The Japs shelled and sent mortar fire all night into the university ground. No one was killed, but a few internees were wounded.

A few minutes before Gen. MacArthur arrived, three mortar shells burst against a university building. As the general’s party drove away, more mortar fire fell on the university grounds.

Tokyo reports –
U.S. warships shell Corregidor

Landing on island in bay expected
By the United Press

U.S. warships have been bombarding the fortress island of Corregidor at the entrance to Manila Bay for two days, Radio Tokyo said today.

The enemy report followed speculation from Gen. Douglas MacArthur’s headquarters on Luzon that a landing on the island was expected soon to unlock Manila Bay to American shipping.

Tokyo suggested that the bombardment might be the prelude to an American attempt to force the strait north of Corregidor, though it seemed unlikely that U.S. ships would enter Manila Bay while the island remained in Jap hands.

The Tokyo broadcast said Corregidor was under attack by U.S. naval guns yesterday and had also suffered a “violent bombardment” Monday.

The broadcast said:

This is understood as an indication of the enemy’s design to reach Manila by going through the strait north of Corregidor via the water route.

The island had been under air attack for nearly two weeks.

It was at Corregidor that the original American garrison of the Philippines made its last organized stand in 1942. The island fell to the Japs May 6, 1942.

Simms43

Simms: MacArthur wants status clarified on next phase of war in Pacific

His task ends with Philippines drive
By William Philip Simms, Scripps-Howard foreign editor

WASHINGTON – Official Washington is saying that there is much more between the lines of Gen. Douglas MacArthur’s “Manila-has-fallen–on-to-Tokyo!” statement than in the lines themselves which, of course, is saying a great deal.
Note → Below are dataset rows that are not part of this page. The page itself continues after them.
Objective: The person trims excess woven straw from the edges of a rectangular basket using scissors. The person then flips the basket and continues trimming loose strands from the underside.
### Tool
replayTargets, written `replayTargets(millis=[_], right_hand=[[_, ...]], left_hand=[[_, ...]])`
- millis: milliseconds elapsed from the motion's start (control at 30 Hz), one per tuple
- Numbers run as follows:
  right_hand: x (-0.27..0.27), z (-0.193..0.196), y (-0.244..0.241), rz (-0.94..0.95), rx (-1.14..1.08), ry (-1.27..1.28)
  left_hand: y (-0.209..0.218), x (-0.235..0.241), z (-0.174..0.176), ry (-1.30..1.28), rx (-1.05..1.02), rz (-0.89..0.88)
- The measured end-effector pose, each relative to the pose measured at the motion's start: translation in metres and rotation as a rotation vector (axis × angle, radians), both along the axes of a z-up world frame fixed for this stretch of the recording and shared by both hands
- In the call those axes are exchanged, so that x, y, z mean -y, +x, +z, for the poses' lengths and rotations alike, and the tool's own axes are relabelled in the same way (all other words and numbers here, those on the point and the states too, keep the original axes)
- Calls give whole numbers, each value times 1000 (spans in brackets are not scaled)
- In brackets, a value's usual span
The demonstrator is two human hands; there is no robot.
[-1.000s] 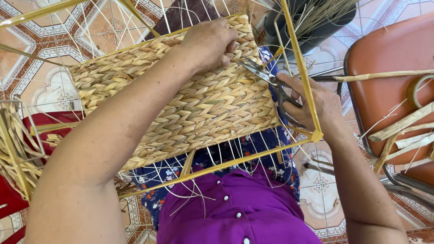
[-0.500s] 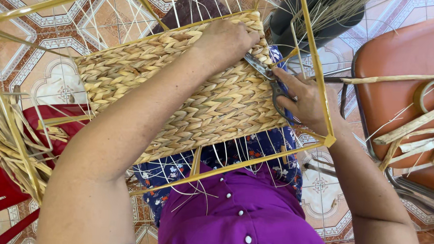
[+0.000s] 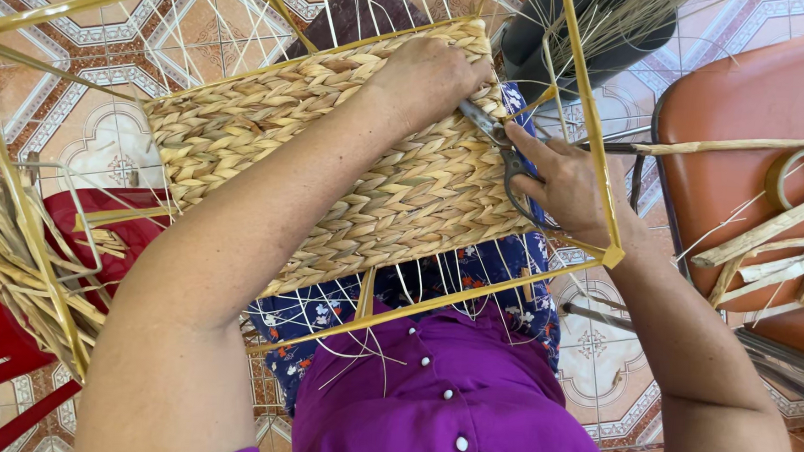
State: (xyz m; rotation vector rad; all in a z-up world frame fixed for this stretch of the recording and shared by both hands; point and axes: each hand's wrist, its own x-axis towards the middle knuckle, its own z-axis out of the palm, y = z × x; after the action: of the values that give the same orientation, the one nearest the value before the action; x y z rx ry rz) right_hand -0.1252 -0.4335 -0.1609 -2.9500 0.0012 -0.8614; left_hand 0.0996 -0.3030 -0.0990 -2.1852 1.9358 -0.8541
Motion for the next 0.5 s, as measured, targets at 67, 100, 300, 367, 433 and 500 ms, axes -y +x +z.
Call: replayTargets(millis=[67, 100, 300, 367, 433, 500], right_hand=[[3, -4, -2, 17, -1, 17], [6, -6, -5, 14, -6, 27], [39, -23, -37, 60, -73, 427], [51, -36, -56, 43, -63, 610], [64, -52, -77, -88, -33, 759], [82, -73, -103, -217, -13, 857]], left_hand=[[6, 1, 4, -32, -89, 24], [10, 1, 7, -43, -147, 52], [15, -27, 33, -189, -46, 13], [5, -47, 48, -200, 18, -12], [-11, -71, 65, -169, 93, -15], [-33, -102, 77, -45, 25, 58]])
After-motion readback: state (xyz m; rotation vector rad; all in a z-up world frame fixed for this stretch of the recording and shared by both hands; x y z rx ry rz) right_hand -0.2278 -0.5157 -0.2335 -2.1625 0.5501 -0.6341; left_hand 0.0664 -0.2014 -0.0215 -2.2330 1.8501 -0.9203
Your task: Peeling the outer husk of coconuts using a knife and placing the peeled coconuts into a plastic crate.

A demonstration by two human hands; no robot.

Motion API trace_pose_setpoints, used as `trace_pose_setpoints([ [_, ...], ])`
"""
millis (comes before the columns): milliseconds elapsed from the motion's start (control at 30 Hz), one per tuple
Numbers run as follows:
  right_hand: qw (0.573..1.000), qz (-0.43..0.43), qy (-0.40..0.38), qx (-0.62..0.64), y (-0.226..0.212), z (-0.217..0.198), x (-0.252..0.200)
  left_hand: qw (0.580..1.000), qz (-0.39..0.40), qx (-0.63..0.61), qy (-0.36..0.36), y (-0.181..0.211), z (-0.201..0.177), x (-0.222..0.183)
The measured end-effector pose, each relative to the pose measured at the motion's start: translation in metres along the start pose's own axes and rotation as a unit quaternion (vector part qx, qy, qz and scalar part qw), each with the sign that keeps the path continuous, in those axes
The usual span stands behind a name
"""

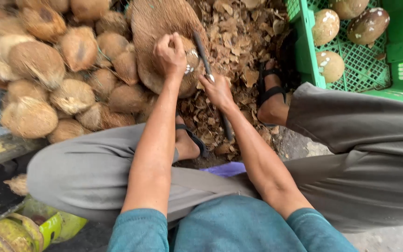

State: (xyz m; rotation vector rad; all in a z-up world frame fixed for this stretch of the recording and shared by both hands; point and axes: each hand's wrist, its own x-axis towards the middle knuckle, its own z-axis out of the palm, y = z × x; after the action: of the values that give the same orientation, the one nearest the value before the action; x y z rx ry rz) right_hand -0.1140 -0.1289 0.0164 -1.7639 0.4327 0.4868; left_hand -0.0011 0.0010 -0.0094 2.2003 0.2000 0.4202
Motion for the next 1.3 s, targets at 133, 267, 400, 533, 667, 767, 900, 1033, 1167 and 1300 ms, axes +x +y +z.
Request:
trace_pose_setpoints([
  [133,0.974,-0.046,0.06,0.216,-0.008,-0.003,-0.005,0.999,-0.004,0.016,0.03,-0.003,0.002,0.003],
  [267,0.944,-0.203,0.088,0.243,-0.038,-0.023,-0.004,0.998,-0.016,0.054,0.025,-0.002,0.004,0.003],
  [400,1.0,0.02,0.004,-0.013,-0.013,0.003,0.008,0.994,-0.025,0.102,0.021,0.004,0.002,0.011],
  [533,0.98,-0.045,0.048,0.19,-0.011,-0.004,0.004,0.996,0.018,0.037,0.075,0.02,-0.004,0.011],
  [667,0.949,-0.192,0.121,0.219,-0.051,-0.018,-0.028,0.995,-0.042,0.063,0.063,0.025,-0.008,-0.012],
  [767,0.984,-0.115,0.087,0.107,-0.036,-0.007,-0.004,0.996,-0.034,0.042,0.075,0.032,0.005,0.007],
  [900,0.989,-0.048,0.052,0.126,-0.029,-0.01,-0.011,0.991,-0.07,0.097,0.06,0.015,0.014,-0.003],
  [1033,0.955,-0.176,0.079,0.225,-0.043,-0.019,-0.017,0.99,-0.083,0.102,0.051,0.01,0.003,-0.013],
  [1167,0.987,-0.076,0.051,0.131,-0.021,-0.012,0.001,0.991,-0.052,0.106,0.071,0.009,0.018,-0.003],
  [1300,0.992,-0.037,0.013,0.117,0.021,0.003,0.003,0.989,-0.061,0.103,0.083,0.003,0.015,-0.006],
])
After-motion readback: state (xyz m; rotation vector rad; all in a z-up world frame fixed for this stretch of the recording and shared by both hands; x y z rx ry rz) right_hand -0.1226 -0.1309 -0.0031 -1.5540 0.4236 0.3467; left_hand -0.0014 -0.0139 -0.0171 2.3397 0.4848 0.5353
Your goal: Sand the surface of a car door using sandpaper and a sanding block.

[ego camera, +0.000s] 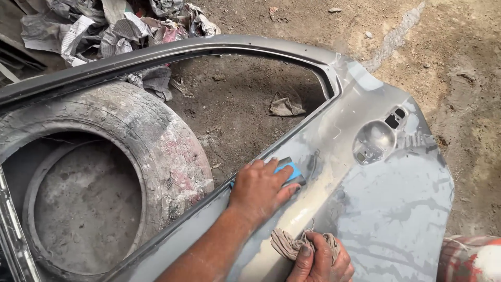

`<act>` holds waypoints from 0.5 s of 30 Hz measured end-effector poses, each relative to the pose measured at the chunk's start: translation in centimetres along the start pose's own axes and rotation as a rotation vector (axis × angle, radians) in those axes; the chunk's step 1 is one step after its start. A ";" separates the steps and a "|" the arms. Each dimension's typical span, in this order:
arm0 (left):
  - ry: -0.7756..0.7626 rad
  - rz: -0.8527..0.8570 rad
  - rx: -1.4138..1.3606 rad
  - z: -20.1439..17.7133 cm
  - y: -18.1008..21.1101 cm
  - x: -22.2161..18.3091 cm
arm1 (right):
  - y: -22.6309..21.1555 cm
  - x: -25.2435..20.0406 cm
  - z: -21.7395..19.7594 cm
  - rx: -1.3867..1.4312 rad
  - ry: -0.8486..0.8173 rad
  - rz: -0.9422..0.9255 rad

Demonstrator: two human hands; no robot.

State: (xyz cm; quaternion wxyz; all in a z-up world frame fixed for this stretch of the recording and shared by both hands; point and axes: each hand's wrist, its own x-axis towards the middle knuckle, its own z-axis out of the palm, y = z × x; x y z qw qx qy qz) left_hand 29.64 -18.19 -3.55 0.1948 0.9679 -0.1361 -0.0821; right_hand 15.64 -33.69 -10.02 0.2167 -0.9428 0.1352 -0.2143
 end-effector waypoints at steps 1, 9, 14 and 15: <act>0.061 0.007 -0.019 -0.8 -0.4 -0.7 | -0.6 0.2 0.1 0.023 -0.015 -0.018; 0.305 0.089 -0.090 4.7 -2.1 -17.7 | 2.1 -0.9 0.9 0.041 -0.210 0.036; 0.145 0.060 -0.132 -2.0 -2.4 -6.8 | -1.0 0.2 -0.5 -0.004 -0.057 -0.007; 0.148 0.046 -0.101 -1.9 -2.4 -6.4 | -1.6 0.5 -0.8 -0.008 -0.056 0.006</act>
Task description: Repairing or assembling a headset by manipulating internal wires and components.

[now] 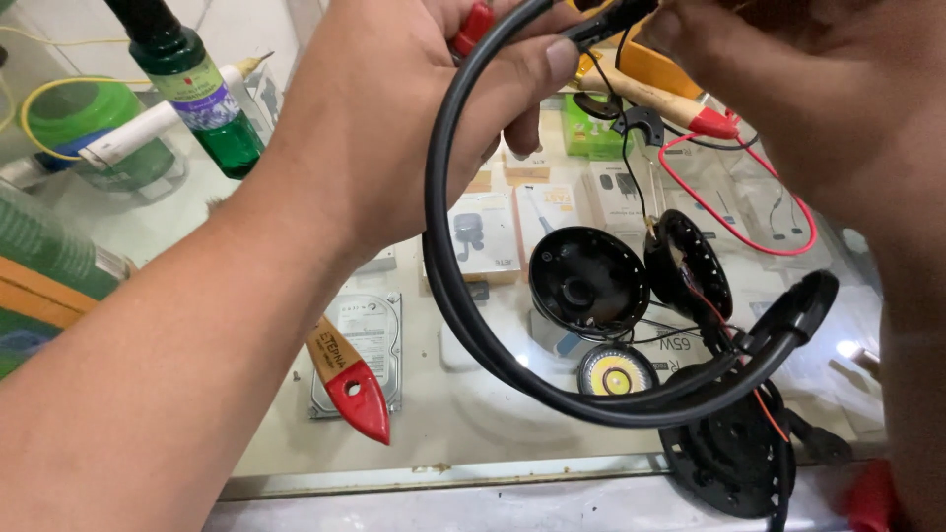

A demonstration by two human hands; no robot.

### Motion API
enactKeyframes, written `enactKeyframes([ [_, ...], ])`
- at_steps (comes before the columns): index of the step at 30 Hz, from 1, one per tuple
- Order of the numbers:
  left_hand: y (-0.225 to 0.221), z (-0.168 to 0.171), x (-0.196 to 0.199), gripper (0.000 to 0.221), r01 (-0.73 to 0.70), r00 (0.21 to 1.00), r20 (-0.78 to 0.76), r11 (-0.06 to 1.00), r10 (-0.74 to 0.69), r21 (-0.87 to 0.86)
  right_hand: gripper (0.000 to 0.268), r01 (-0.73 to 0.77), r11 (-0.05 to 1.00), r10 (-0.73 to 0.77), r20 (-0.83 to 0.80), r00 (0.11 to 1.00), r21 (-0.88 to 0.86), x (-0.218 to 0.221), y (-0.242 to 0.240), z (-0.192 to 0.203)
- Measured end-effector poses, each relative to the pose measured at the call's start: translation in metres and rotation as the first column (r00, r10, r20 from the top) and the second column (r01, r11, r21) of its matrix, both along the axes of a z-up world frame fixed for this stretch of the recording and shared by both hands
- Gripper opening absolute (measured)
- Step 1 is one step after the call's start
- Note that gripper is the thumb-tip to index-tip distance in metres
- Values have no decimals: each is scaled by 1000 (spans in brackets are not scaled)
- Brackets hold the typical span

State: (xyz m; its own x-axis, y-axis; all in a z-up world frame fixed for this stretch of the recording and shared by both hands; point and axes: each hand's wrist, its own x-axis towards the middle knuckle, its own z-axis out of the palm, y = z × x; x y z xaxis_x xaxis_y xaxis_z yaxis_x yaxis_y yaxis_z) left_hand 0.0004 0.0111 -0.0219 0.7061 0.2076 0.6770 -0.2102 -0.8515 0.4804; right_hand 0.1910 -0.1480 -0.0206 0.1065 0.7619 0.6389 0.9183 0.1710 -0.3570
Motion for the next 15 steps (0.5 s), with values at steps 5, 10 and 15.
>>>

The fall of Manila, said the General, marked the end of “one great phase of the Pacific struggle and set the stage for another” – the final phase which, no doubt, will end in the Son of Heaven’s palace in the heart of the Jap capital.

But, it is asked, who will command the Allied forces in this final “great phase”? Gen. MacArthur, himself, seems to be asking the same question. In effect, he says that his Southwest Pacific task being largely accomplished, he is ready for further assignment. “We are ready in this veteran and proven command when called upon,” he said.

Wants status clarified

Gen. MacArthur is supreme commander of Allied forces in the Southwest Pacific – land, sea and air. This includes everything from Australia up to and including the Philippines. But Adm. Chester W. Nimitz commands the Army and the Navy northward of the Philippines. Thus, China and the main islands of Japan are outside Gen. MacArthur’s theater of operations.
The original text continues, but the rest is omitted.